Pendidikan kesehatan Stress pada pendderita penyakit kronis

Analisa data:
Univaria dan bivariat
G. Pengelolaan Data Dan Analisa data

1. Teknik Pengelolaan Data

Setelah data yang di perlukan terkumpul, maka selanjutnya data

tersebut di olah dengan tahapan sebagai berikut:

a. Editing

Kegiatan untuk memeriksa data mentah yang telah

dikumpulkan, meliputi :

1) Memeriksa kelengkapan pertanyaan dan jawaban

2) Meperbaiki kesalahan atau kekurang jelasan dari pecacatan

data.

3) Memeriksa konsistensi data sesuai dengan data yang diinginkan.

4) Memeriksa keseragaman hasil pengukuran.

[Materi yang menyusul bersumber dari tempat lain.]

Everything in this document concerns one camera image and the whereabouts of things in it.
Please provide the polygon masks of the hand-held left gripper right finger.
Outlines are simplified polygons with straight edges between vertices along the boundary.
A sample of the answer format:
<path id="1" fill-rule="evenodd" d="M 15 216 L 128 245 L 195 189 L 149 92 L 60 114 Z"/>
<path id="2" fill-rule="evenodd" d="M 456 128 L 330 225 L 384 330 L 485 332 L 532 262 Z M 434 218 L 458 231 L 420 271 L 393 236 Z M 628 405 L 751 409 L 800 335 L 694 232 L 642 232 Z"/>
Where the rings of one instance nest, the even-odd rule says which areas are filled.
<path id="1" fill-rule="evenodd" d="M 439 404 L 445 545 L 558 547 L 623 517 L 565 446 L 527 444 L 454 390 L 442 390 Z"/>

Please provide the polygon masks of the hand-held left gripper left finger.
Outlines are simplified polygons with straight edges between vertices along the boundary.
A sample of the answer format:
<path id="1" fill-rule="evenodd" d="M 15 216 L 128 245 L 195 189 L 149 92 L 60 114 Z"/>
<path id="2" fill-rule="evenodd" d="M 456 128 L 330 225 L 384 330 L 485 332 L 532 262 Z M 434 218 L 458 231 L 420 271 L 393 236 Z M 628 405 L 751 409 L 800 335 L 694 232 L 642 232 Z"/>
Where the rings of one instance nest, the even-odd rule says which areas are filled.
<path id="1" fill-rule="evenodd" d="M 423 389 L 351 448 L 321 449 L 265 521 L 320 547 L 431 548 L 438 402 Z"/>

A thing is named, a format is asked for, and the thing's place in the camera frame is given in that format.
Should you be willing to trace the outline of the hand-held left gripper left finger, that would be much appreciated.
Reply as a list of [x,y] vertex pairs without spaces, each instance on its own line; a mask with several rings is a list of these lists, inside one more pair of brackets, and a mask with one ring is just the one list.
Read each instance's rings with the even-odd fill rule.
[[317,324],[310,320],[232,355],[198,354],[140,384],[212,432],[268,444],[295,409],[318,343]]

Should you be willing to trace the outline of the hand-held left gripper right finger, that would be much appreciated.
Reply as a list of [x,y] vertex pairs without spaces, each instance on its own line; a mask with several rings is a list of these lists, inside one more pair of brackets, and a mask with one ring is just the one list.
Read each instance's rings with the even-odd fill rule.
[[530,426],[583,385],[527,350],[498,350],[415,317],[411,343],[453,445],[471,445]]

5) Memeriksa reliabilitas data (misalnya membuang data-data

yang ekstrim) (Setiadi, 2013).

b. Coding

Memberi tanda adalah mengklasifikasikan jawaban-jawaban

dari para responden kedalam bentuk angka atau bilangan. Biasanya

klasifikasi silakukan dengan cara memberi tanda atau kode berbentuk

angka pada masing-masing jawaban. Kegunaa dari Coding adalah

untuk mempermudah pada saat analisa data dan juga mempercepat

pada saat Entry data (Setiadi, 2013).


c. Scoring

Scoring adalah pengubahan jawaban ke dalam bentuk bilangan

atau angka disesuaikan dengan kriteria penelitian yang telah

ditentukan (Setiadi, 2013).

d. Tabulating

Kegiatan untuk membuat tabel data (menyajikan data dalam

bentuk tabel) untuk memudahkan dan memberikan informasi

interpretasi hasil analisis. Tabel data dibuat sesederhana mungkin

sehingga informasi mudah ditangkap oleh pengguna data maupun

bagi bagian analisis data (Setiadi, 2013).

2. Analisa Data

Setelah data di olah menjadi suatu data yang di harapkan (tepat

dan konsisten) selanjutnya di lakukan analisa untuk menjawab pertanyaan

peneliti.

a. Analisa Univariat

Analisa univariat adalah analisa yang dilakukan untuk

menganalisis setiap variabel (Sujarweni, 2014).

b. Analisa Bivariat

Analisa bivariat adalah analisa yang dilakukan lebih dari dua

variabel (Sujarweni, 2014).

Uji yang digunakan adalah uji Wilcoxon. Uji ini bertujuan

untuk mengukur signifikansi perbedaan dua kelompok data

berpasangan berskla ordinal atau interval tetapi berdistribusi tidak


normal. Diharapkan derajad perbedaan 0.05 P-Value, <0.05 berarti

ada perbedaan yang bermakna (H0 ditolak), sedangkan P-Value, >

0.05 artinya tidak ada perbedaan.

H. Etika Penelitian

Dalam melakukan penelitian, peneliti memandang perlu adanya

rekomendasi dari pihak institusi atas pihak lain dengan mengajukan

permohonan ijin kepada instansi tempat penelitian. Setelah mendapat

persetujuan barulah dilakukan penelitian dengan menekankan masalah etika

penelitian dari KNEPK yang meliputi :

1. Informed Consend

Merupakan pernyataan kesediaan dari subjek penelitian untuk

diambil datanya dan diikursertakan dalam penelitian. Dalam informed

conserd harus ada penjelasan tentang penelitian yang akan dilakukan

baik mengenai tujuan penelitian, tata cara penelitian, manfaat yang akan

diperoleh, resiko yang mungkin terjadi dan adanya pilihan bahwa subjek

penelitian dapat menarik diri kapan saja.

2. Respect For Person

Menghargai harkat martabat manusia, peneliti perlu

mempertimbangkan hak-hak subjek untuk mendapatkan informasi yang

terbuka berkaitan dengan jalannya penelitian serta memiliki kebebasan

menentukan pilhan dan bebas dari paksaan untuk berpartisipasi dalam

kegiatan penelitian.
3. Bebeficiensi

Peneliti melaksankan penelitiannya sesuai dengan prosedur,

peneliti juga mendapatkan hasil yang bermanfaat semaksimal mungkin

bagi subjek peneltian dan dapat digeneralisasikan ditingkat populasi.

4. Justice

Prinsip keadilan memiliki konotasi latar belakang dan keadaan

untuk memenuhi prinsip keterbukaan. Penelitian dilakukan secara jujur,

hati-hati, profesional, berprikemanusian dan memperhatikan faktor-

faktor ketepatan, keseksamaan, kecermatan, intinitas, psikologis serta

perasaan religius subjek penelitian.